Erasing logic-memory boundaries in superconductor electronics

Abstract

Superconductor electronics holds records for clock frequency and energy efficiency at the chip level, and is also projected to large systems that can absorb the cooling overhead. These advantages have nevertheless only managed to give this technology a back seat to CMOS digital circuits, which offer orders of magnitude more complexity. Furthermore, pursuing the CMOS paradigm with superconductor circuits would bring their clock frequency down to that of CMOS circuits. This makes superconductor technology much more open to risky innovations and even for paradigm changes. In the paper we point out that both (speed and energy efficiency) advantages of superconductor electronics could be preserved due to a unique composition of memory and logic functions of RSFQ cells. We propose to reorganize the original RSFQ cells into a new family of Memory And loGIC (MAGIC) gate/register objects that run arithmetic calculations as well as store results. The new MAGIC objects eliminate the time and energy overheads associated with the conventional transfer of computed data to memory by essentially reducing the transfer distance to zero. The new objects could serve as building blocks for distributed MAGIC-compatible architectures, differing from CMOS-like register files by processing as well as storing data.
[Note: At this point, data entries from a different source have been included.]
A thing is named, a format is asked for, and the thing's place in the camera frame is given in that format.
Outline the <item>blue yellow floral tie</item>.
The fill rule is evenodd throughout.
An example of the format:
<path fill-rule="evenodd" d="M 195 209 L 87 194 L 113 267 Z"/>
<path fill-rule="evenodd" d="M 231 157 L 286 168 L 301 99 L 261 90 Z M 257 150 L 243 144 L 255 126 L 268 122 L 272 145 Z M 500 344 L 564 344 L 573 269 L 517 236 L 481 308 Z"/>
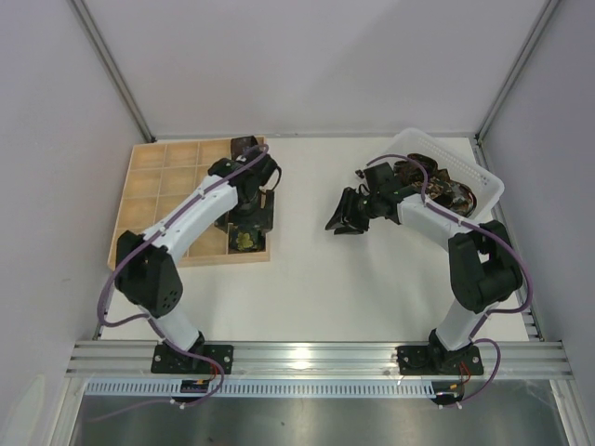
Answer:
<path fill-rule="evenodd" d="M 266 236 L 248 227 L 230 226 L 228 242 L 232 253 L 256 253 L 266 248 Z"/>

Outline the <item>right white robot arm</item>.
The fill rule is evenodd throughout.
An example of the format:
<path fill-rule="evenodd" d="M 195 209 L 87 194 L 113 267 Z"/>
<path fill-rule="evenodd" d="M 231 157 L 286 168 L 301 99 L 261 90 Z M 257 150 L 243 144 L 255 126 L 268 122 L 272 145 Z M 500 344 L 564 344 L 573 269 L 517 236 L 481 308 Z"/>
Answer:
<path fill-rule="evenodd" d="M 415 230 L 447 253 L 453 305 L 430 332 L 426 346 L 403 351 L 399 363 L 410 374 L 453 374 L 477 357 L 472 338 L 500 303 L 527 277 L 503 224 L 469 220 L 475 196 L 428 157 L 401 156 L 394 164 L 368 165 L 363 184 L 342 191 L 326 223 L 334 234 L 364 234 L 376 218 Z"/>

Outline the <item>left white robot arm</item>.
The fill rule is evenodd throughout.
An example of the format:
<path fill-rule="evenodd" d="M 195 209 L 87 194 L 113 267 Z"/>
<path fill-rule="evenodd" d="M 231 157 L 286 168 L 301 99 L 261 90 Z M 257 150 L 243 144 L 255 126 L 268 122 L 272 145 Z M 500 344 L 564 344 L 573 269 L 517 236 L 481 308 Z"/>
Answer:
<path fill-rule="evenodd" d="M 135 317 L 147 321 L 171 349 L 191 358 L 202 355 L 205 338 L 180 304 L 179 262 L 211 228 L 226 234 L 235 254 L 266 247 L 275 200 L 267 185 L 281 174 L 268 144 L 255 143 L 235 158 L 216 161 L 173 211 L 140 233 L 127 230 L 119 236 L 115 269 L 100 298 L 115 288 L 139 308 Z"/>

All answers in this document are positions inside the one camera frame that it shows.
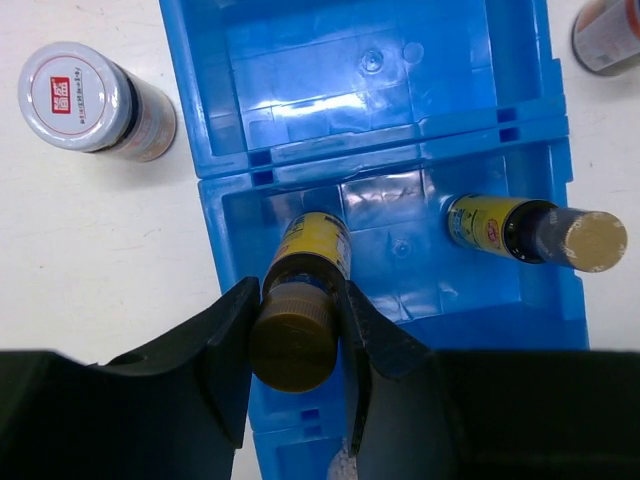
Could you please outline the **white bead shaker jar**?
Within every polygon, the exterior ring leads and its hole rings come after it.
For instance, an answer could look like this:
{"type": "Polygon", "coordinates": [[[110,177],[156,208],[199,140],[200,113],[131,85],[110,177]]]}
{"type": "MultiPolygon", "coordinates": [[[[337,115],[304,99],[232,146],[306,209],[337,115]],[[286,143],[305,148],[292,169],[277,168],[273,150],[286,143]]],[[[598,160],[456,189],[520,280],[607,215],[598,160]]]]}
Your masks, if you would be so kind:
{"type": "Polygon", "coordinates": [[[341,449],[330,461],[327,469],[327,480],[357,480],[357,463],[355,457],[349,456],[347,439],[342,440],[341,449]]]}

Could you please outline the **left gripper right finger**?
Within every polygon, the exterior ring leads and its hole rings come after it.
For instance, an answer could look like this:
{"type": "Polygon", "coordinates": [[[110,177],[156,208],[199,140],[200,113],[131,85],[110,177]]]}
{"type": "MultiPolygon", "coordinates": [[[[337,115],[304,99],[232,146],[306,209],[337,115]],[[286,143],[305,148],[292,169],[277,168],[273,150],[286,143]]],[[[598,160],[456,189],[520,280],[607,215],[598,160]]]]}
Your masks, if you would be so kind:
{"type": "Polygon", "coordinates": [[[639,357],[433,350],[338,294],[347,439],[362,479],[635,479],[639,357]]]}

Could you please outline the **yellow label sauce bottle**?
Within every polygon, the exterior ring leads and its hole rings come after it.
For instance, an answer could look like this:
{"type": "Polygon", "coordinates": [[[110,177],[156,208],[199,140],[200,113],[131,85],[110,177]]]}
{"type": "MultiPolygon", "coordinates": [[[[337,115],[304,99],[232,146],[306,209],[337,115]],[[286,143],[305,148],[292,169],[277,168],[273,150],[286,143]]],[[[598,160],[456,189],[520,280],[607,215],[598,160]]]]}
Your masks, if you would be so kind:
{"type": "Polygon", "coordinates": [[[248,344],[256,377],[304,393],[332,374],[338,349],[338,289],[351,276],[351,238],[337,216],[314,211],[286,228],[262,285],[248,344]]]}
{"type": "Polygon", "coordinates": [[[466,248],[586,273],[613,268],[628,245],[626,228],[615,215],[543,199],[461,196],[449,206],[447,228],[466,248]]]}

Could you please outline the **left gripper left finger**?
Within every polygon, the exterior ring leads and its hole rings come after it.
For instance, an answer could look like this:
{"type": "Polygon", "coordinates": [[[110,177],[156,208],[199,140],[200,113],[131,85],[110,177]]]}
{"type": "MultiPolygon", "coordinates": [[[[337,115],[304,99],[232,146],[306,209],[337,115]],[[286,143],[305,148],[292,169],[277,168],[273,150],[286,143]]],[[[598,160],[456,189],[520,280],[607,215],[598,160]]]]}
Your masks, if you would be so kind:
{"type": "Polygon", "coordinates": [[[227,479],[242,446],[259,284],[104,365],[1,355],[5,479],[227,479]]]}
A simple Logic Unit (LU) would be sufficient to control the MAGIC registers, because the registers would provide most of the arithmetic functions and separate ALUs would not be needed. The reduction of the data exchange between logic and memory units leads to additional energy saving. Factorization of large integers is presented as an example illustrating the speed and density advantages of the new approach. The end result will be a superior technology which offers a combination of performance and energy efficiency unattainable by existing technologies or their possible extensions.